- [Material for this exercise]:
◆ ◆ ◆ ◆ ◆

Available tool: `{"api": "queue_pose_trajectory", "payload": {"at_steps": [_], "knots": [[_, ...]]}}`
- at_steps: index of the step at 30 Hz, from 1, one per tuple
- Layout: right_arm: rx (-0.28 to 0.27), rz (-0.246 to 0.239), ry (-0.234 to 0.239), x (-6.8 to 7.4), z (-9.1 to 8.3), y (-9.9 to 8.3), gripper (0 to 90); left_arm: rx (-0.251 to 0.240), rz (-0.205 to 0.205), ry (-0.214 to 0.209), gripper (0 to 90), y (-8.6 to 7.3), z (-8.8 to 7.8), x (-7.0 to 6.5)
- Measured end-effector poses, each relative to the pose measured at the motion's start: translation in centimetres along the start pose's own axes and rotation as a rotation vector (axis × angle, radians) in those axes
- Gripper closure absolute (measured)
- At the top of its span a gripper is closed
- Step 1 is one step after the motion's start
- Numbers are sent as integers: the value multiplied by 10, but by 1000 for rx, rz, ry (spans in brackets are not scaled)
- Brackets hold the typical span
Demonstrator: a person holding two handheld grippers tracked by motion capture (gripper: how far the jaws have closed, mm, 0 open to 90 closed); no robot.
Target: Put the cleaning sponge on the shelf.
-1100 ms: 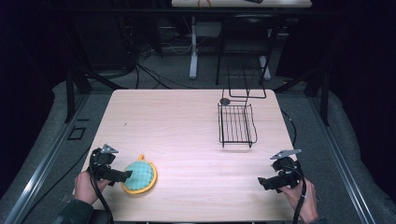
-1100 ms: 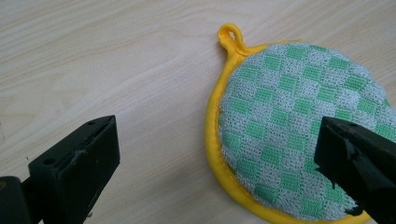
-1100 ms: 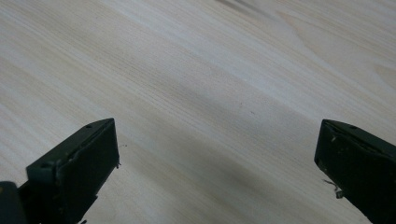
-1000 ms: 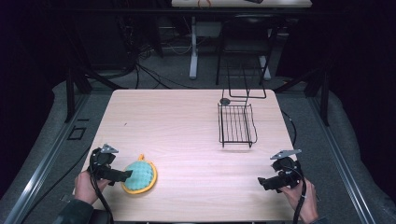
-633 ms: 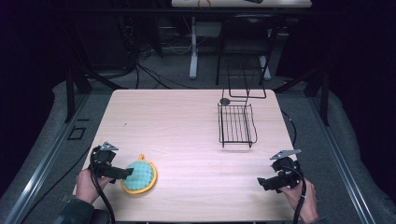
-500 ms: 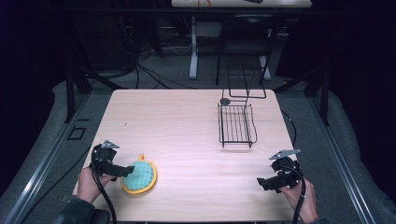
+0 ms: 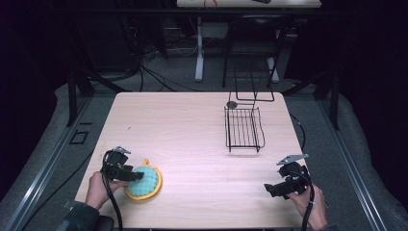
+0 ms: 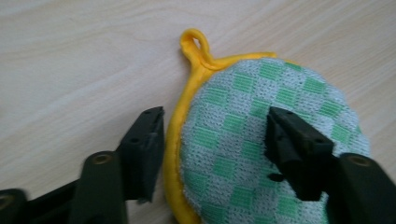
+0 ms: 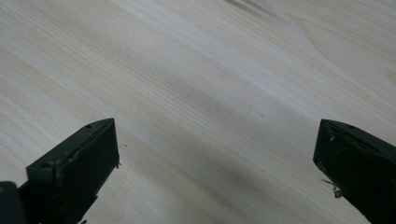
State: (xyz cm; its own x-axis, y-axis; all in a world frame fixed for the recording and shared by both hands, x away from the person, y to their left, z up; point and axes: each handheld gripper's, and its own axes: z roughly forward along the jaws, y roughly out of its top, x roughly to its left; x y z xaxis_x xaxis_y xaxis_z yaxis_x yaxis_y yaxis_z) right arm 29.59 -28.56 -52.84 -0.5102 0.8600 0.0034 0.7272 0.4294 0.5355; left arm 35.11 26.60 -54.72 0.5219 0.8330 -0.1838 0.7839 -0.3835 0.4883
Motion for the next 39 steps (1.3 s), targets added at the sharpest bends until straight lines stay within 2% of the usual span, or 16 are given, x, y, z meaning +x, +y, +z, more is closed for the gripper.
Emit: {"api": "queue_pose_trajectory", "payload": {"at_steps": [2,11,14,20,24,29,35,39], "knots": [[0,3,1,0,0,0,0,0,-13,-10,452,-1,1,0],[-5,6,3,-1,-1,0,6,9,-7,2,637,-1,1,-2],[-7,-3,1,-1,0,0,8,-9,26,46,727,-1,-1,-6],[-11,-2,4,1,0,1,15,-25,62,86,833,0,-1,-10],[-4,-4,1,0,0,1,15,-31,86,102,866,0,-2,-12],[-14,0,2,-1,-1,1,16,-39,108,121,869,0,-6,-13],[-13,-12,-3,0,-1,1,16,-75,129,138,871,-1,-15,-17],[-7,-11,-10,-1,-1,0,15,-78,145,141,871,-1,-18,-21]]}}
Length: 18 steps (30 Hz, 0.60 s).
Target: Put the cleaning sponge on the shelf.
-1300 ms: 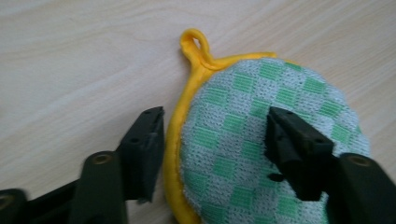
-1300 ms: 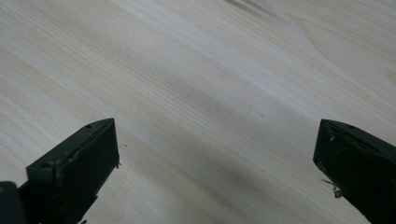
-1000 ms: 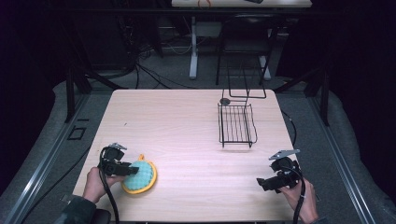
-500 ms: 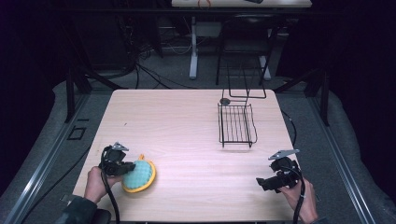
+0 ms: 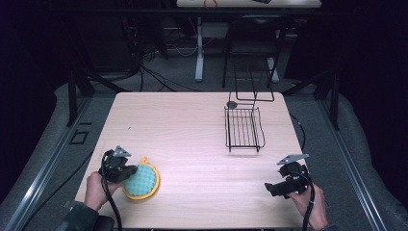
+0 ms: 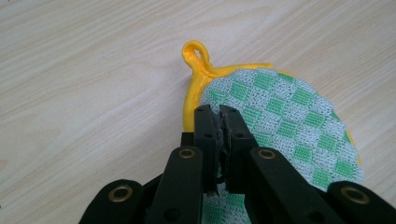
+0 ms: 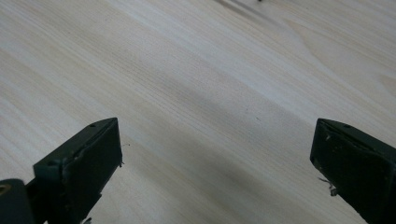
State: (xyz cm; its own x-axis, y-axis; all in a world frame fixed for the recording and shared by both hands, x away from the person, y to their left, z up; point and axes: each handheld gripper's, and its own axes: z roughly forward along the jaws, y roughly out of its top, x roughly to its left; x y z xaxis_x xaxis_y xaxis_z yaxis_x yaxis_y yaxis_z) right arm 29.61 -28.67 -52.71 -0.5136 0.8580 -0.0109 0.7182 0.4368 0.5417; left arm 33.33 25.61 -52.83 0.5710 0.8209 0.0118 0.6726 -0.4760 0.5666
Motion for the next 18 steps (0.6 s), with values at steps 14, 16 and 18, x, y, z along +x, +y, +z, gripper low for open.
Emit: {"api": "queue_pose_trajectory", "payload": {"at_steps": [14,16,18], "knots": [[4,-3,-8,1,1,-1,10,-38,27,-8,870,3,-12,-8],[8,-6,-11,0,1,-1,9,-45,23,-12,870,4,-13,-9],[13,0,-8,0,2,-1,7,-48,30,-15,870,5,-14,-8]]}}
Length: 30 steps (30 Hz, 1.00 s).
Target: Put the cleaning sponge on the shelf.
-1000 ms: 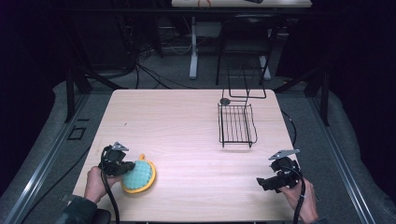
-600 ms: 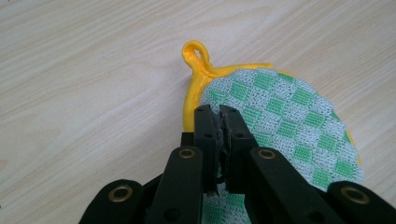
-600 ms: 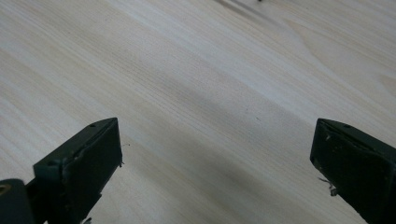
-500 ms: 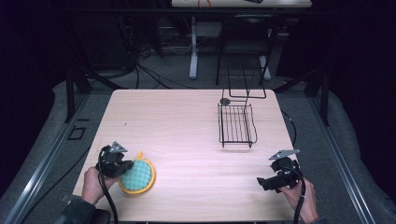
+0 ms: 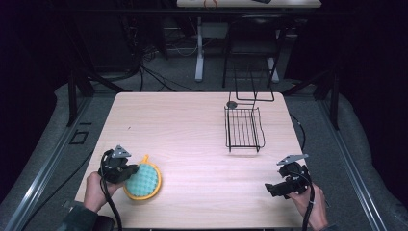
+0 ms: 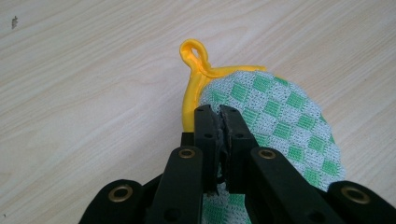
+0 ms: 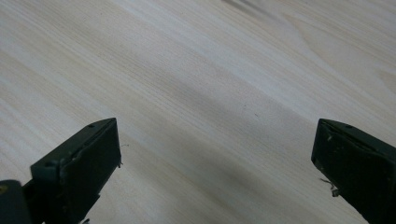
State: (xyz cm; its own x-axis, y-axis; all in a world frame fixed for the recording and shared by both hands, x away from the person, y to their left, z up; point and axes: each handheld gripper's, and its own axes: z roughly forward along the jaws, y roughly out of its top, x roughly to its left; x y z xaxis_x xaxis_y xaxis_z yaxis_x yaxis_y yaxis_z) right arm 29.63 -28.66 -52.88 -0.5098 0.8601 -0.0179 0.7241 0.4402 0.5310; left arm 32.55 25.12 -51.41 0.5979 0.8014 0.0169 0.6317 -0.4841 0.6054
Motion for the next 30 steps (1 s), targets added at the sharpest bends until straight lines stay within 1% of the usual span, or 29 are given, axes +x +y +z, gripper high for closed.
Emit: {"api": "queue_pose_trajectory", "payload": {"at_steps": [6,7,11,13,20,22,25,29,30], "knots": [[4,-1,-3,0,1,0,6,-10,4,-3,870,1,-2,-1],[6,-1,-5,0,1,0,5,-12,2,-12,870,2,-3,-1],[8,0,-3,0,1,0,5,-25,2,-17,870,5,-3,-3],[16,-5,0,-1,1,0,5,-35,14,-21,870,9,-4,-5],[19,-7,0,-1,2,0,6,-72,29,-38,870,19,-8,-13],[19,-9,0,-1,2,0,7,-73,35,-51,869,22,-9,-15],[16,-5,2,0,2,0,7,-84,40,-48,869,25,-9,-17],[20,-11,2,0,2,0,9,-85,55,-54,869,31,-9,-20],[16,-11,-1,0,2,0,9,-93,62,-53,869,33,-8,-22]]}}
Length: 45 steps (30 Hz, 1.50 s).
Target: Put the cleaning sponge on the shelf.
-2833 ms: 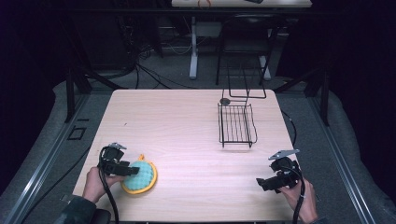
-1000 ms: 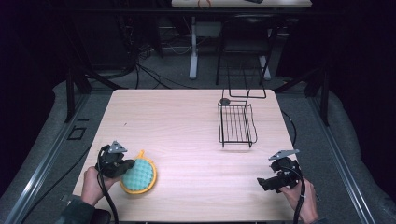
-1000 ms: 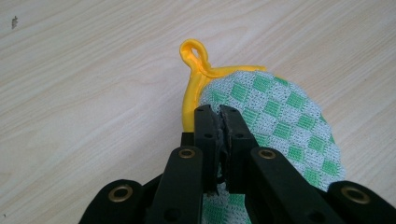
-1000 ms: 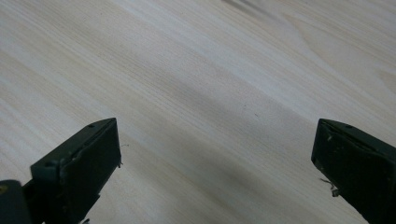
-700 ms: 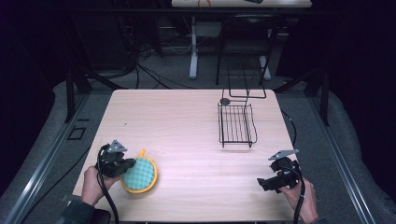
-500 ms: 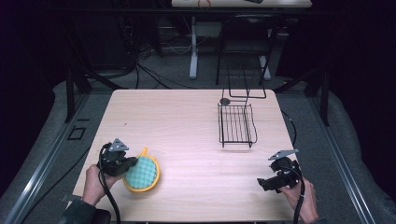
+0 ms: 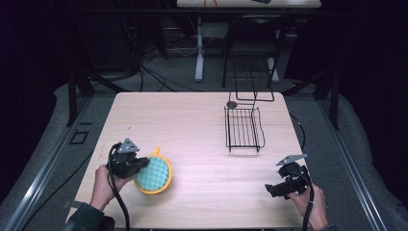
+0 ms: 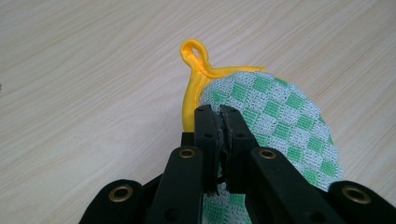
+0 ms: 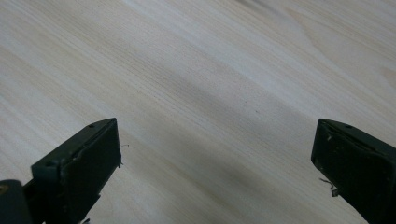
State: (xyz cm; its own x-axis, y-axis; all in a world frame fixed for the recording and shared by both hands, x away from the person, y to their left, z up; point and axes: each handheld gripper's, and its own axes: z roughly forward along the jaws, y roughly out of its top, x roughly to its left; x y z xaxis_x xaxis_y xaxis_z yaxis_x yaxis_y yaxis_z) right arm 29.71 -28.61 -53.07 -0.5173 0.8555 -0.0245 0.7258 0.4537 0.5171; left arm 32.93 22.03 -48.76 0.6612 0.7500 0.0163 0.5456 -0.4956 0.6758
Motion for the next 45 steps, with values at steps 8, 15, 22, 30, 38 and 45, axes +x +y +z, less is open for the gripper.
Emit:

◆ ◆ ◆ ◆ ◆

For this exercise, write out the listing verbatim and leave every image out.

- [Reply to the exercise]:
Available tool: `{"api": "queue_pose_trajectory", "payload": {"at_steps": [_], "knots": [[_, ...]]}}`
- at_steps: index of the step at 30 Hz, from 1, one per tuple
- Layout: right_arm: rx (-0.28 to 0.27), rz (-0.246 to 0.239), ry (-0.234 to 0.239), x (-6.8 to 7.4), z (-9.1 to 8.3), y (-9.9 to 8.3), gripper (0 to 90); left_arm: rx (-0.251 to 0.240), rz (-0.205 to 0.205), ry (-0.214 to 0.209), gripper (0 to 90), y (-8.6 to 7.3), z (-8.8 to 7.8), x (-7.0 to 6.5)
- Measured end-effector poses, each relative to the pose measured at the motion's start: translation in centimetres along the start pose's own axes and rotation as a rotation vector (axis × angle, radians) in those axes
- Gripper closure absolute (measured)
- At the top of its span a gripper is closed
- Step 1 is one step after the motion's start
- Numbers are sent as integers: the value multiplied by 10, but by 1000 for rx, rz, ry (spans in brackets are not scaled)
- Brackets hold the typical span
Demonstrator: a person holding two handheld grippers tracked by motion capture (gripper: how far the jaws have closed, mm, 0 open to 90 closed); no robot.
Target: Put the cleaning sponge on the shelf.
-1100 ms: 
-1100 ms: 
-1100 ms: 
-1000 ms: 
-633 ms: 
-500 ms: 
+0 ms: 
+0 ms: 
+0 ms: 
State: (xyz cm; its own x-axis, y-axis; all in a world frame fixed for the recording and shared by both hands, x away from the person, y to their left, z up; point and axes: each handheld gripper's, and its own axes: z roughly forward along the jaws, y roughly out of its top, x roughly to its left; x y z xaxis_x xaxis_y xaxis_z yaxis_x yaxis_y yaxis_z) right arm 29.59 -28.56 -52.84 -0.5102 0.8600 0.0034 0.7272 0.4294 0.5355; left arm 35.11 26.60 -54.72 0.5219 0.8330 -0.1838 0.7839 -0.3835 0.4883
Motion for the next 39 steps (1.3 s), targets added at the sharpest bends until straight lines stay within 2% of the usual span, or 16 are given, x, y, z meaning +x, +y, +z, more is closed for the gripper.
Emit: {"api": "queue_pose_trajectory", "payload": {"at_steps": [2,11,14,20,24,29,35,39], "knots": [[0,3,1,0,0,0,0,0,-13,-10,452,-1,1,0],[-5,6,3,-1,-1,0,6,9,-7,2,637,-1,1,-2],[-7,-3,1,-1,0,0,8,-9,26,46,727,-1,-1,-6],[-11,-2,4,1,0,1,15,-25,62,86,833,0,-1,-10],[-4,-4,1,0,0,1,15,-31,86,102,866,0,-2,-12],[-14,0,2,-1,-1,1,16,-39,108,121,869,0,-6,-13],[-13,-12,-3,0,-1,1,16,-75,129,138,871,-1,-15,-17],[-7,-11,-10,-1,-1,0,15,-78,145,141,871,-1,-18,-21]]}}
Length: 18 steps (30 Hz, 0.60 s).
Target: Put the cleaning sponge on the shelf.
-1300 ms: 
-1300 ms: 
-1000 ms: 
-500 ms: 
+0 ms: 
+0 ms: 
+0 ms: 
State: (xyz cm; its own x-axis, y-axis; all in a world frame fixed for the recording and shared by both hands, x away from the person, y to their left, z up; point and axes: each handheld gripper's, and its own axes: z roughly forward along the jaws, y roughly out of its top, x roughly to its left; x y z xaxis_x xaxis_y xaxis_z yaxis_x yaxis_y yaxis_z) right arm 29.61 -28.67 -52.71 -0.5136 0.8580 -0.0109 0.7182 0.4368 0.5417; left arm 33.33 25.61 -52.83 0.5710 0.8209 0.0118 0.6726 -0.4760 0.5666
Motion for the next 18 steps (0.6 s), with values at steps 14, 16 and 18, x, y, z along +x, +y, +z, gripper low for open.
Emit: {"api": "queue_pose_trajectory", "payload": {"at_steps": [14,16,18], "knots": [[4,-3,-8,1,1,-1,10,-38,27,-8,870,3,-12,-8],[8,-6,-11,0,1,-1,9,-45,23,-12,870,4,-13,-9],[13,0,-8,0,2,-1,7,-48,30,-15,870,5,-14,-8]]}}
Length: 30 steps (30 Hz, 1.00 s).
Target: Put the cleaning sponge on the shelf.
-1000 ms: 
-600 ms: 
-600 ms: 
-500 ms: 
+0 ms: 
+0 ms: 
+0 ms: 
State: (xyz cm; its own x-axis, y-axis; all in a world frame fixed for the recording and shared by both hands, x away from the person, y to their left, z up; point and axes: each handheld gripper's, and its own axes: z roughly forward along the jaws, y roughly out of its top, x roughly to its left; x y z xaxis_x xaxis_y xaxis_z yaxis_x yaxis_y yaxis_z) right arm 29.63 -28.66 -52.88 -0.5098 0.8601 -0.0179 0.7241 0.4402 0.5310; left arm 32.55 25.12 -51.41 0.5979 0.8014 0.0169 0.6317 -0.4841 0.6054
Motion for the next 30 steps (1 s), targets added at the sharpest bends until straight lines stay within 1% of the usual span, or 29 are given, axes +x +y +z, gripper high for closed.
Emit: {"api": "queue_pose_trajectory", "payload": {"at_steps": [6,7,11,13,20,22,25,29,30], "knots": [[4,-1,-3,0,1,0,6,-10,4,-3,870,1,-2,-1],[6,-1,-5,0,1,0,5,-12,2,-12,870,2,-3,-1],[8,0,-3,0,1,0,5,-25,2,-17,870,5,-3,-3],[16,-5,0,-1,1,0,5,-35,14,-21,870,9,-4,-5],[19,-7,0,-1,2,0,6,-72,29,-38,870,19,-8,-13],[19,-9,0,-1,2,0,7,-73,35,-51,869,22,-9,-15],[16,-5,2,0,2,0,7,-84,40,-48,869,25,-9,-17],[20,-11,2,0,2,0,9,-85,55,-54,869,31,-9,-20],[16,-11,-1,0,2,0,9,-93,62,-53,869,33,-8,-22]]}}
Length: 45 steps (30 Hz, 1.50 s).
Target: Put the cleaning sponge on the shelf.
-2833 ms: 
-1000 ms: 
-1000 ms: 
-1000 ms: 
-700 ms: 
-500 ms: 
+0 ms: 
+0 ms: 
+0 ms: 
State: (xyz cm; its own x-axis, y-axis; all in a world frame fixed for the recording and shared by both hands, x away from the person, y to their left, z up; point and axes: each handheld gripper's, and its own axes: z roughly forward along the jaws, y roughly out of its top, x roughly to its left; x y z xaxis_x xaxis_y xaxis_z yaxis_x yaxis_y yaxis_z) right arm 29.71 -28.61 -53.07 -0.5173 0.8555 -0.0245 0.7258 0.4537 0.5171; left arm 32.93 22.03 -48.76 0.6612 0.7500 0.0163 0.5456 -0.4956 0.6758
Motion for the next 45 steps, with values at steps 8, 15, 22, 30, 38 and 45, axes +x +y +z, less is open for the gripper.
Emit:

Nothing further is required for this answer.